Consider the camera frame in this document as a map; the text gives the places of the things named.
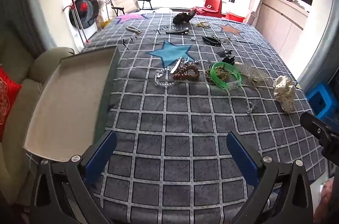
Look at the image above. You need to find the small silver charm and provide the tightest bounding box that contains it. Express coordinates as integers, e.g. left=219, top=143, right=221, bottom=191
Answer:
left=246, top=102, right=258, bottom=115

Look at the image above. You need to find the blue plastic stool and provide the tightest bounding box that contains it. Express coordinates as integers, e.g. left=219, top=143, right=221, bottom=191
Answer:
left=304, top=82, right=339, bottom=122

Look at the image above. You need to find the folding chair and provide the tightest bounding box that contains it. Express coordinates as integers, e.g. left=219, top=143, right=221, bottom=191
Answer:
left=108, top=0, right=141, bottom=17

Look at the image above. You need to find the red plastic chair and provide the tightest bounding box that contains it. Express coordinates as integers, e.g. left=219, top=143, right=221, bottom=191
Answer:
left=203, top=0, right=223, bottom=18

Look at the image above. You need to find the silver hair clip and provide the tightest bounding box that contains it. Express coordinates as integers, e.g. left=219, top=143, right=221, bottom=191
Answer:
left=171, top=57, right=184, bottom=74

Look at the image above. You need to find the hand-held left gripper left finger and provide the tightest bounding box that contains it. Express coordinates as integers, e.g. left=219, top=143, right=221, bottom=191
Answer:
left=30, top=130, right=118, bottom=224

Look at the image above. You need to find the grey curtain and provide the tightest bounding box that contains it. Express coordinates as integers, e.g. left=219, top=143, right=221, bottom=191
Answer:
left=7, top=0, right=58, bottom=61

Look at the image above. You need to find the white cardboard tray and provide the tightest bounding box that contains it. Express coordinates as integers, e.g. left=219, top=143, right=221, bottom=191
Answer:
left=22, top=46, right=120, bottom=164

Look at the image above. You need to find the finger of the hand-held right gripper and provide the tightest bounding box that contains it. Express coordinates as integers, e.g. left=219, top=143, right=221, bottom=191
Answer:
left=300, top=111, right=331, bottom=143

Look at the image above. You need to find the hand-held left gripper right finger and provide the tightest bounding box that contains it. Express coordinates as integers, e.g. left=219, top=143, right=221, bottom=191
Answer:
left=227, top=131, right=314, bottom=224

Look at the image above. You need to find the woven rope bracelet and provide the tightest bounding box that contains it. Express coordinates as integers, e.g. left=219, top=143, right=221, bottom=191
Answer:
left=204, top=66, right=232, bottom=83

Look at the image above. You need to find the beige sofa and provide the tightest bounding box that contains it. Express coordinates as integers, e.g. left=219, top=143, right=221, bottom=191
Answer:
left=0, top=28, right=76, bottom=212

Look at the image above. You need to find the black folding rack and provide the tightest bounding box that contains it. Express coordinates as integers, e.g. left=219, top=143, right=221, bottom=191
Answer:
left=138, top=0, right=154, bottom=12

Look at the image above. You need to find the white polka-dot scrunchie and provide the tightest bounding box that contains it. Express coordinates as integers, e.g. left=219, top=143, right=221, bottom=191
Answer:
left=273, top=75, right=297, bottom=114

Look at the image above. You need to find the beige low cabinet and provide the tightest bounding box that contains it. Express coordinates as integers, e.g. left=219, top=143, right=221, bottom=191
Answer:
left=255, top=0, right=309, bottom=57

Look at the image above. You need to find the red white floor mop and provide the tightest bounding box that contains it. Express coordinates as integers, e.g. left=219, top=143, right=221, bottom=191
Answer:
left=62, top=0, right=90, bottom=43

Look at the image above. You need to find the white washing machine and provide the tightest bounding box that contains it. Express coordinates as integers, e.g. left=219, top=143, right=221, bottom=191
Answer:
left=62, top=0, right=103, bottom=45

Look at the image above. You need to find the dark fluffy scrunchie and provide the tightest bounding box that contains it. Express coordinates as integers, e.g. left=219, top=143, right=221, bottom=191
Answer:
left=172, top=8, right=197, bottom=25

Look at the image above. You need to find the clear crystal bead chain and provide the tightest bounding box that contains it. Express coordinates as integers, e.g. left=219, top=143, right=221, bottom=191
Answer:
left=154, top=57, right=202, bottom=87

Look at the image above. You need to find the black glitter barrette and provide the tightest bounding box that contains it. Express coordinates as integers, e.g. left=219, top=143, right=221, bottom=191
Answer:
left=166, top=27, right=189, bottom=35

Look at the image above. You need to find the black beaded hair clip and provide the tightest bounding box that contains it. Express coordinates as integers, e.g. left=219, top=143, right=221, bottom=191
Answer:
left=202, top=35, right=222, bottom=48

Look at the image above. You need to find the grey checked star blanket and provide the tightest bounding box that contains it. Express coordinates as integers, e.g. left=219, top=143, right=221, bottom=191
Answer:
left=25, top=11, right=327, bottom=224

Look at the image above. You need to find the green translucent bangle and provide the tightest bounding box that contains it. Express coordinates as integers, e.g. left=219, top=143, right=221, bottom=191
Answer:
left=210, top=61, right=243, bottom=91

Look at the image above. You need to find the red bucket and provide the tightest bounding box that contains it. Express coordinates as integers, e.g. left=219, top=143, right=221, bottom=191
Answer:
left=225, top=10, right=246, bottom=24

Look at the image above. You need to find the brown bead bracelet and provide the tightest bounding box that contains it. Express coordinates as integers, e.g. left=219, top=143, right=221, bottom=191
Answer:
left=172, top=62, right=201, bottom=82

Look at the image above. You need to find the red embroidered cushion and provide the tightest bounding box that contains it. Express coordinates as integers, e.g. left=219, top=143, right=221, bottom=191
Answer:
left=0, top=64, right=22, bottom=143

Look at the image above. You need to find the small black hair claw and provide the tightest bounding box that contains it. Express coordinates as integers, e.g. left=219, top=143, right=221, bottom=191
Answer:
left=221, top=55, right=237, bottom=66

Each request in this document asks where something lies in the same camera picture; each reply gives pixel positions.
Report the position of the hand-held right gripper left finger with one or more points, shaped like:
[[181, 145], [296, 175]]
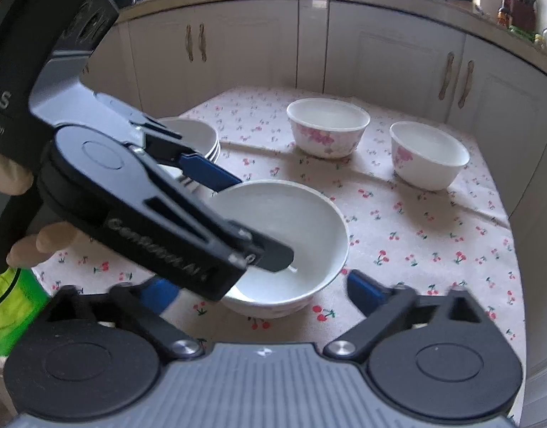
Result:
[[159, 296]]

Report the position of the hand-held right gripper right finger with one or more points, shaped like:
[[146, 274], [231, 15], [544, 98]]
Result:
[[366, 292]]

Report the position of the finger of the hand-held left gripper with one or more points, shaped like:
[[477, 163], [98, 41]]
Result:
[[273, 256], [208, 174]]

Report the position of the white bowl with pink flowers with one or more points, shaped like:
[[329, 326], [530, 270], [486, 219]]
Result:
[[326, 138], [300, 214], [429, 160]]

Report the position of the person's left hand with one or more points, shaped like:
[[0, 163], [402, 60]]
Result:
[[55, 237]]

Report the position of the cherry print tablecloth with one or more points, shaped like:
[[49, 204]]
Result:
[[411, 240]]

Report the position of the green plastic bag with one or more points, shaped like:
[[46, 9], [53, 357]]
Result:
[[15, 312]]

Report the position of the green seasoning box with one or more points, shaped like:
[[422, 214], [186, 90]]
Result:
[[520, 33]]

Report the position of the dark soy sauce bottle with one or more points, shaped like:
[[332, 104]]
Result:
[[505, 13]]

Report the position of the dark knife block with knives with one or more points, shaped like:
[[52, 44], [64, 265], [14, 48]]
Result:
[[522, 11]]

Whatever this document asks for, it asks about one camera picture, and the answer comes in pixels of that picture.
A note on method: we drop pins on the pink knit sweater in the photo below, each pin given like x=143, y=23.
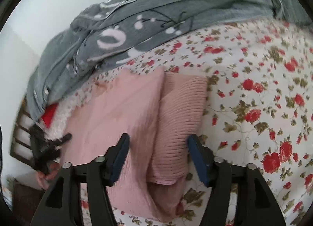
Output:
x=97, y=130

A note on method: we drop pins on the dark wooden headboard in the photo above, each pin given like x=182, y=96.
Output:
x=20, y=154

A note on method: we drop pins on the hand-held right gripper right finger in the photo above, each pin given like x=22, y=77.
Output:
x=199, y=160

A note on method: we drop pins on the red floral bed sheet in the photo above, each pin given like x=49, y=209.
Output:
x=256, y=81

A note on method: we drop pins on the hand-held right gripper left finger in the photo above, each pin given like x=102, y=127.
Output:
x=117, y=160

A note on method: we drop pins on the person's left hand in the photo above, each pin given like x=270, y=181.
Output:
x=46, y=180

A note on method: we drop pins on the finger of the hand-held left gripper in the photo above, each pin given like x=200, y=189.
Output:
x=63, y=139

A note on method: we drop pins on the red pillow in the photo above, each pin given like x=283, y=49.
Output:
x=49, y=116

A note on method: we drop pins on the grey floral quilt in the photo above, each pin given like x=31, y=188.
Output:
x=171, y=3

AIM OF THE EXERCISE:
Of the entries above, how many lines hold the word "silver"? Give back only that number.

WRITTEN ANSWER:
2